Exercise directions | Skipping all pictures, set down the lines of the listing from the first through the one with "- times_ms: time".

Task input |

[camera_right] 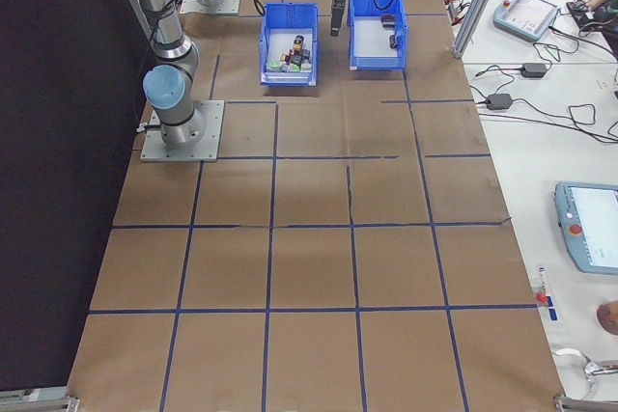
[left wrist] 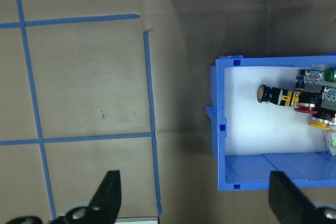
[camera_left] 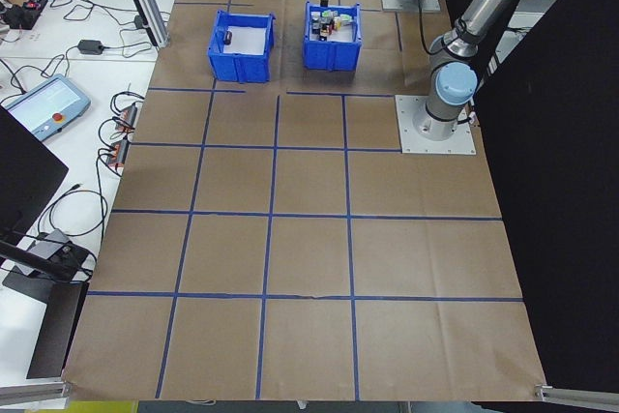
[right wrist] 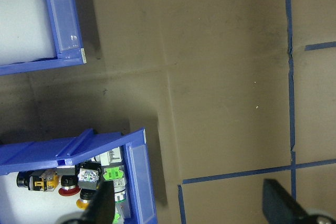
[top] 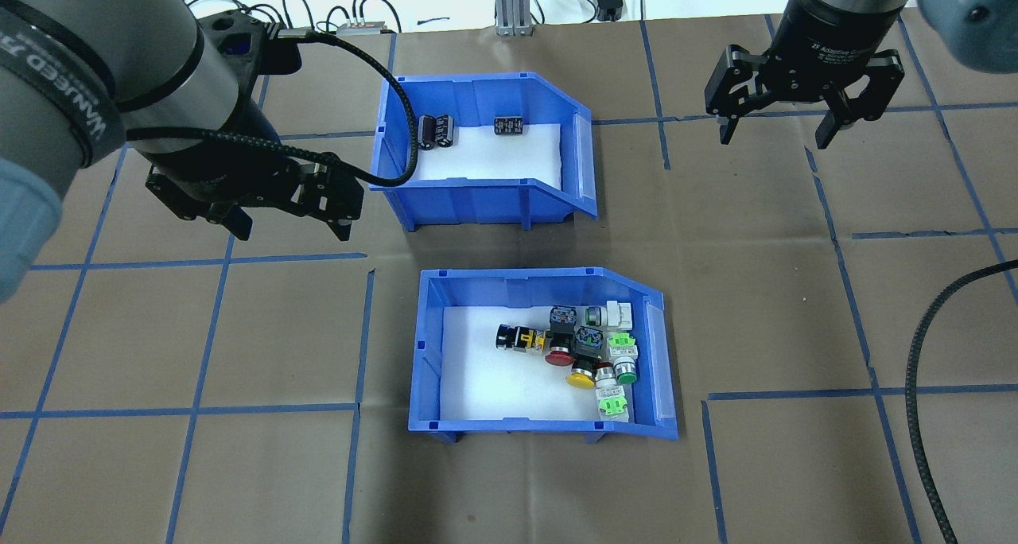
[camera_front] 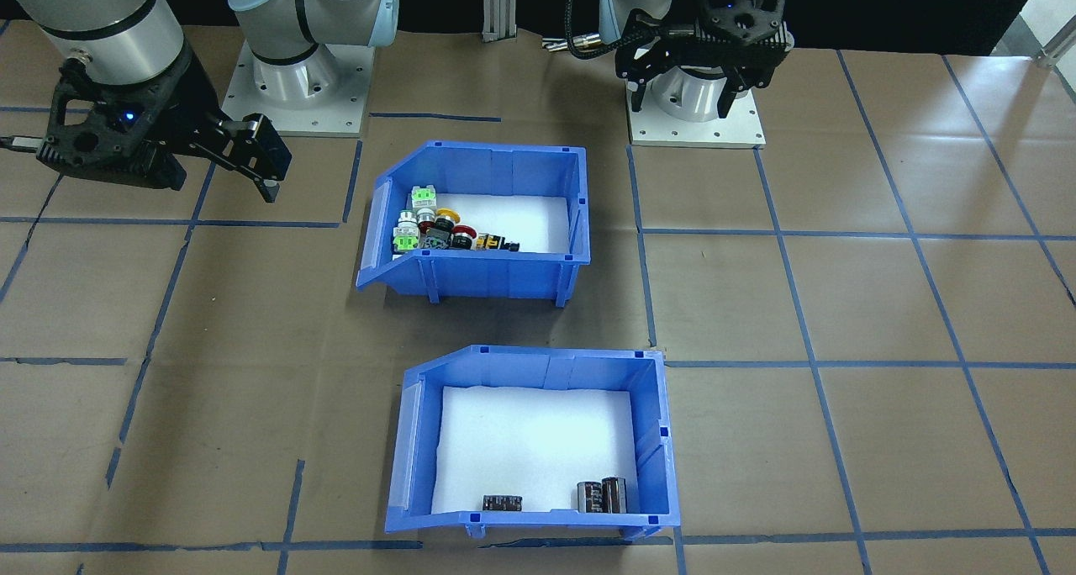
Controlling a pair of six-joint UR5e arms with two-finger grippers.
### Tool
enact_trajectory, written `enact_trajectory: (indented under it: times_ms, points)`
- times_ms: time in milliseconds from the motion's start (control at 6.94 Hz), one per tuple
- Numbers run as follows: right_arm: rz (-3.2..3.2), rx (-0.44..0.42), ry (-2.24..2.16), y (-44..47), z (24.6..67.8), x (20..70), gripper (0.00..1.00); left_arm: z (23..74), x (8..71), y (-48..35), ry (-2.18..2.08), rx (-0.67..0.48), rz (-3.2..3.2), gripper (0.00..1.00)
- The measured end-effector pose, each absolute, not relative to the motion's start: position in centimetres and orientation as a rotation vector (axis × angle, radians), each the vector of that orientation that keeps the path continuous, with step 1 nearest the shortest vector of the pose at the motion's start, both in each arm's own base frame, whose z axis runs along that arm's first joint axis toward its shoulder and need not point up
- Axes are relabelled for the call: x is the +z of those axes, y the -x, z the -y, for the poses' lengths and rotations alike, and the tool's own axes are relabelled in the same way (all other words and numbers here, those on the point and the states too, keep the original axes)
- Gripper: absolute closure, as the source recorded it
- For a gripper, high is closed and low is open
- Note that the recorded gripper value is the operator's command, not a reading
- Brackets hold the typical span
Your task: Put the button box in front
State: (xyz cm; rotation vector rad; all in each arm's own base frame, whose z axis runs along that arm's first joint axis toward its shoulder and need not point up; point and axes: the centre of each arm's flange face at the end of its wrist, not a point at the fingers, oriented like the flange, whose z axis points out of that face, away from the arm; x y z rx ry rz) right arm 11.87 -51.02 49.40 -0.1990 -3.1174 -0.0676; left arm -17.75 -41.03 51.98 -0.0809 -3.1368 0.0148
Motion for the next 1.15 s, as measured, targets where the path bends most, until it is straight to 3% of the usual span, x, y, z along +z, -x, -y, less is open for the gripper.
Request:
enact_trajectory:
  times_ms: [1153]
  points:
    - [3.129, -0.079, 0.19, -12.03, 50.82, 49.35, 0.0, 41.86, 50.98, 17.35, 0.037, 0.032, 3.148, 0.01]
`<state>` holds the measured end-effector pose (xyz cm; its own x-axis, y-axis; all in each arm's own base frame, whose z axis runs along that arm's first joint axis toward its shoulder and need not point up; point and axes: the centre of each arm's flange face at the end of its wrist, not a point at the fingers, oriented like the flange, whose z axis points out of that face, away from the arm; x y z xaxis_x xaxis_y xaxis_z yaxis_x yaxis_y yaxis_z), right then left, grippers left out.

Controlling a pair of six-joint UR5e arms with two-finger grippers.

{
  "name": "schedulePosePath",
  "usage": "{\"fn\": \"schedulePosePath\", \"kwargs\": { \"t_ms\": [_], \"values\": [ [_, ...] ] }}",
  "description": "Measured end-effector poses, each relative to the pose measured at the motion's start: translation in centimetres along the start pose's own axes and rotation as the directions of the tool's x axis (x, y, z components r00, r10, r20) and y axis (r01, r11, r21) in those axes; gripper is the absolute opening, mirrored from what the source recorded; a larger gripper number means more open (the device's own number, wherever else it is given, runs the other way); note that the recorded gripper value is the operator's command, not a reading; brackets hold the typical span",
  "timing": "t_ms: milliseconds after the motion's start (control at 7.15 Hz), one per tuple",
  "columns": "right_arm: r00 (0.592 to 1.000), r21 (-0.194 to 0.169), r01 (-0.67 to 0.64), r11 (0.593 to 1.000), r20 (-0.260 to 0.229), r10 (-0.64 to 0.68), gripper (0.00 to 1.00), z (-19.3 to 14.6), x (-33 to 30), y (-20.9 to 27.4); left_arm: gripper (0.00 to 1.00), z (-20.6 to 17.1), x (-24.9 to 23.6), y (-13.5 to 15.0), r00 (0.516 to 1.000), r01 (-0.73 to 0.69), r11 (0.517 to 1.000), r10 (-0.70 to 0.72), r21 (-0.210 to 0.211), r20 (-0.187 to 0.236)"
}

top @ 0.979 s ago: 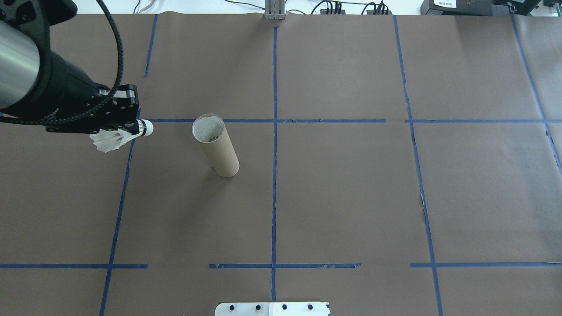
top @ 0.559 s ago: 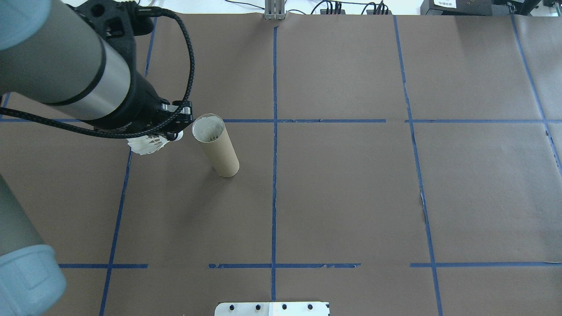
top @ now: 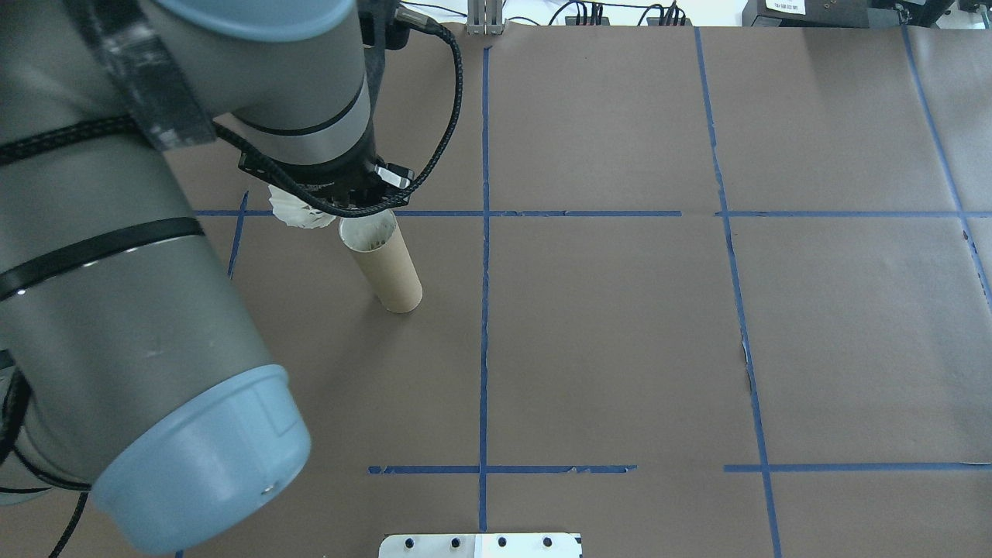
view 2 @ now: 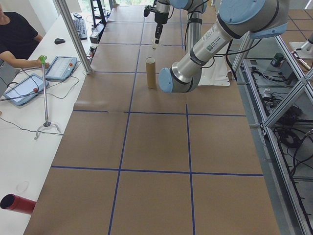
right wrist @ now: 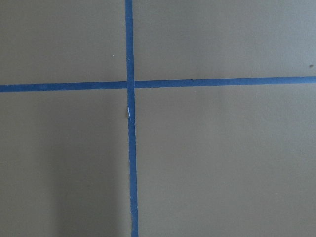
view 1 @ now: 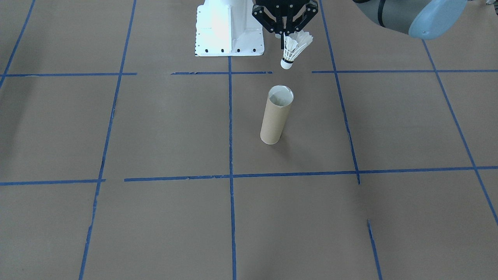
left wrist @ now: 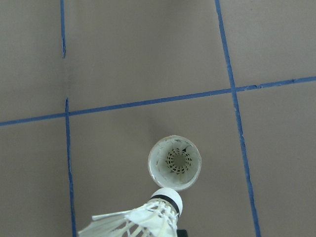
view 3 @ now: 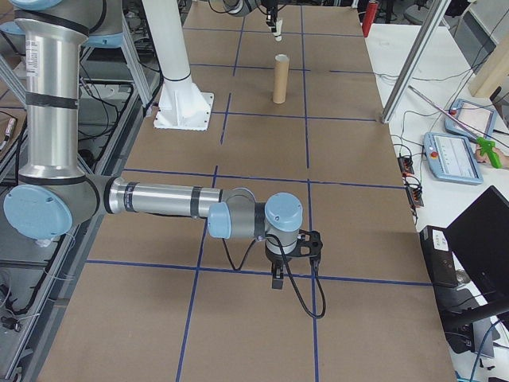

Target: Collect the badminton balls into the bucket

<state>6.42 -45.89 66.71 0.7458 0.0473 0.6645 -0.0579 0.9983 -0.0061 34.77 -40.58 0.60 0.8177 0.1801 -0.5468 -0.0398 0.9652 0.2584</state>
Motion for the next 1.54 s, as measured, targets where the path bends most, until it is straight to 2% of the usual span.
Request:
{"fn": "schedulePosePath", "kwargs": {
  "t_ms": [280, 559, 839, 1538],
  "values": [
    [1.000, 0.000, 0.000, 1.000, 0.000, 0.000, 1.00, 0.0, 0.0, 0.0, 0.00, 1.7, 0.9, -1.9, 0.990, -0.119, 0.993, 0.120, -0.023, 0.079],
    [1.000, 0.000, 0.000, 1.000, 0.000, 0.000, 1.00, 0.0, 0.0, 0.0, 0.00, 3.9, 1.5, -3.0, 0.974, -0.186, 0.981, 0.192, -0.060, 0.122],
    [1.000, 0.000, 0.000, 1.000, 0.000, 0.000, 1.00, 0.0, 0.0, 0.0, 0.00, 5.0, 2.1, -3.5, 0.970, -0.201, 0.977, 0.208, -0.068, 0.127],
    [1.000, 0.000, 0.000, 1.000, 0.000, 0.000, 1.00, 0.0, 0.0, 0.0, 0.00, 8.6, 3.4, -1.9, 0.964, -0.240, 0.968, 0.247, -0.077, 0.098]
  ]
}}
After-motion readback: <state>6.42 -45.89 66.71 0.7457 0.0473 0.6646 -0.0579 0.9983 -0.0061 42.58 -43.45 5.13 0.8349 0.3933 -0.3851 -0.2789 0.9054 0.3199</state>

Response to this task |
[camera_right] 
[left wrist] 
[camera_left] 
[right wrist] 
[top] 
[camera_front] 
Controlling a pair of six-joint UR5e arms with two-finger grippers.
### Tool
enact_trajectory, written `enact_trajectory: (indented under it: times_ms, points)`
- times_ms: time in milliseconds from the motion's start (control at 6.94 Hz), one per tuple

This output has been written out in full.